Work to be completed: Using the word "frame" as the filter, copy each matching line from the records.

Supplied records:
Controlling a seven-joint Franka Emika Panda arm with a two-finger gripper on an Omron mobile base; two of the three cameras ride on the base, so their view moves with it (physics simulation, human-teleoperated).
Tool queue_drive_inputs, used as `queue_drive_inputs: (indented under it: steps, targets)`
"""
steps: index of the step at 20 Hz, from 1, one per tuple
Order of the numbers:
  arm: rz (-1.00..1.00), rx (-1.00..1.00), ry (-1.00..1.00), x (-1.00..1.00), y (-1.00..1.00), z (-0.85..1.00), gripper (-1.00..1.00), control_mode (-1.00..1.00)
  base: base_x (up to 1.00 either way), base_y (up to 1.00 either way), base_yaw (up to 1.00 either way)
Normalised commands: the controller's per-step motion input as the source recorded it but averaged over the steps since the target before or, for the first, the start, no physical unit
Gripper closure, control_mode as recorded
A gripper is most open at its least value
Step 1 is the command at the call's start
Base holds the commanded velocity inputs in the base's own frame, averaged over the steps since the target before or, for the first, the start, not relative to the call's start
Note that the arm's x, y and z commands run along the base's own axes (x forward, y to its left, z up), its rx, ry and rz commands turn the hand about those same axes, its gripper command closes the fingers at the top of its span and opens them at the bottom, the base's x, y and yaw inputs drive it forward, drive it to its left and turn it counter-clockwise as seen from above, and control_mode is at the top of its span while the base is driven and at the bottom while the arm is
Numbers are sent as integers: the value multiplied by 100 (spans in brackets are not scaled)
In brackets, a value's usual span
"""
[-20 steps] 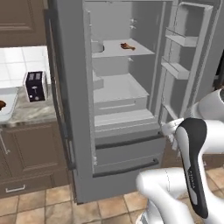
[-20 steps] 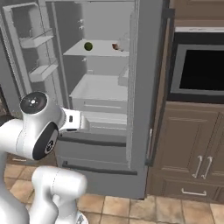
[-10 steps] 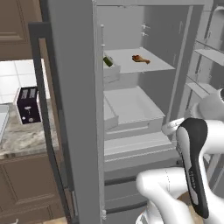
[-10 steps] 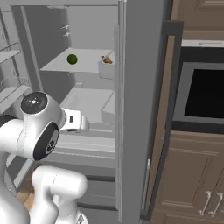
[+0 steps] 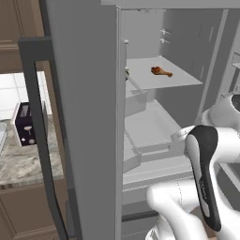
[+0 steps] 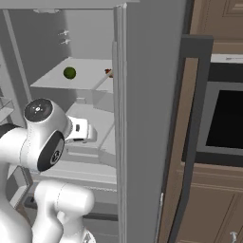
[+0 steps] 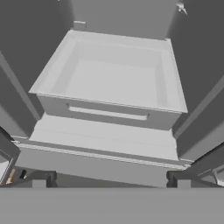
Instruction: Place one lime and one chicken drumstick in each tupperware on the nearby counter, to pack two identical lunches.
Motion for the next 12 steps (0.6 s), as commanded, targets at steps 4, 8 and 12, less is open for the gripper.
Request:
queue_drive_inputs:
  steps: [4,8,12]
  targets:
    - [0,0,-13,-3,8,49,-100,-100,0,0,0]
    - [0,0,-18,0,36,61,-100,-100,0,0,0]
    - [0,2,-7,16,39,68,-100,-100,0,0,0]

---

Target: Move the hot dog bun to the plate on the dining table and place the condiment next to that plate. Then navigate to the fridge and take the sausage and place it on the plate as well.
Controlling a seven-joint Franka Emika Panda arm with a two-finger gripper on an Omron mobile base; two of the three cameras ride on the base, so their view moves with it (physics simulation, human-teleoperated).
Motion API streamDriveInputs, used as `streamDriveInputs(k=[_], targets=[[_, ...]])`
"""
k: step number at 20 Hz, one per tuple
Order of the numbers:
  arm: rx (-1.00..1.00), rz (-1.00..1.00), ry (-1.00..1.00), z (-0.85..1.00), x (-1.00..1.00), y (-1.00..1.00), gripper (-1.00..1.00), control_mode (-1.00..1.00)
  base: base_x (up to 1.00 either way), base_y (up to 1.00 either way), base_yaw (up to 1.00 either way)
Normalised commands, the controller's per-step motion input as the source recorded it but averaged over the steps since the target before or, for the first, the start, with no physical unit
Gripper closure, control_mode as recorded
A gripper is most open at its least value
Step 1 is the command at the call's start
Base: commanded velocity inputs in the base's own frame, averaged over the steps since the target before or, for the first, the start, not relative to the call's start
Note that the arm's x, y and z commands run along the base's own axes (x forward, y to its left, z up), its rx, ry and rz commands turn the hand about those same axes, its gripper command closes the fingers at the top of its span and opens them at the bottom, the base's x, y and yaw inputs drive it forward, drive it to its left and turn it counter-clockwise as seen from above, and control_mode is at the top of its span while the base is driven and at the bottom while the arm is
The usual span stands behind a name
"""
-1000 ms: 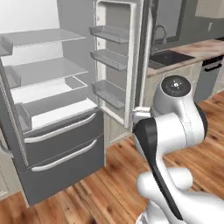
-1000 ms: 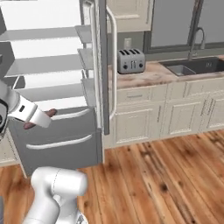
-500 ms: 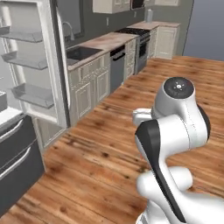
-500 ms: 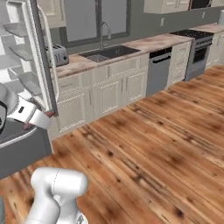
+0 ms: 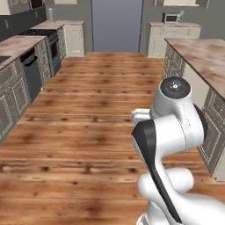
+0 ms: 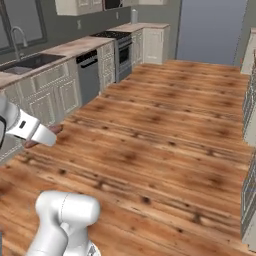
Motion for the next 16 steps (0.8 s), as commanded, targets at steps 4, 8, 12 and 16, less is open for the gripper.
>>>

Completed exercise:
Base holds the commanded velocity inputs in the base's own frame, averaged over the steps since the target before or, for the first, the start, not relative to the call's start
Base: commanded velocity inputs in the base's own frame, averaged over the steps since the target before or, for the first, the start, not relative to the call's start

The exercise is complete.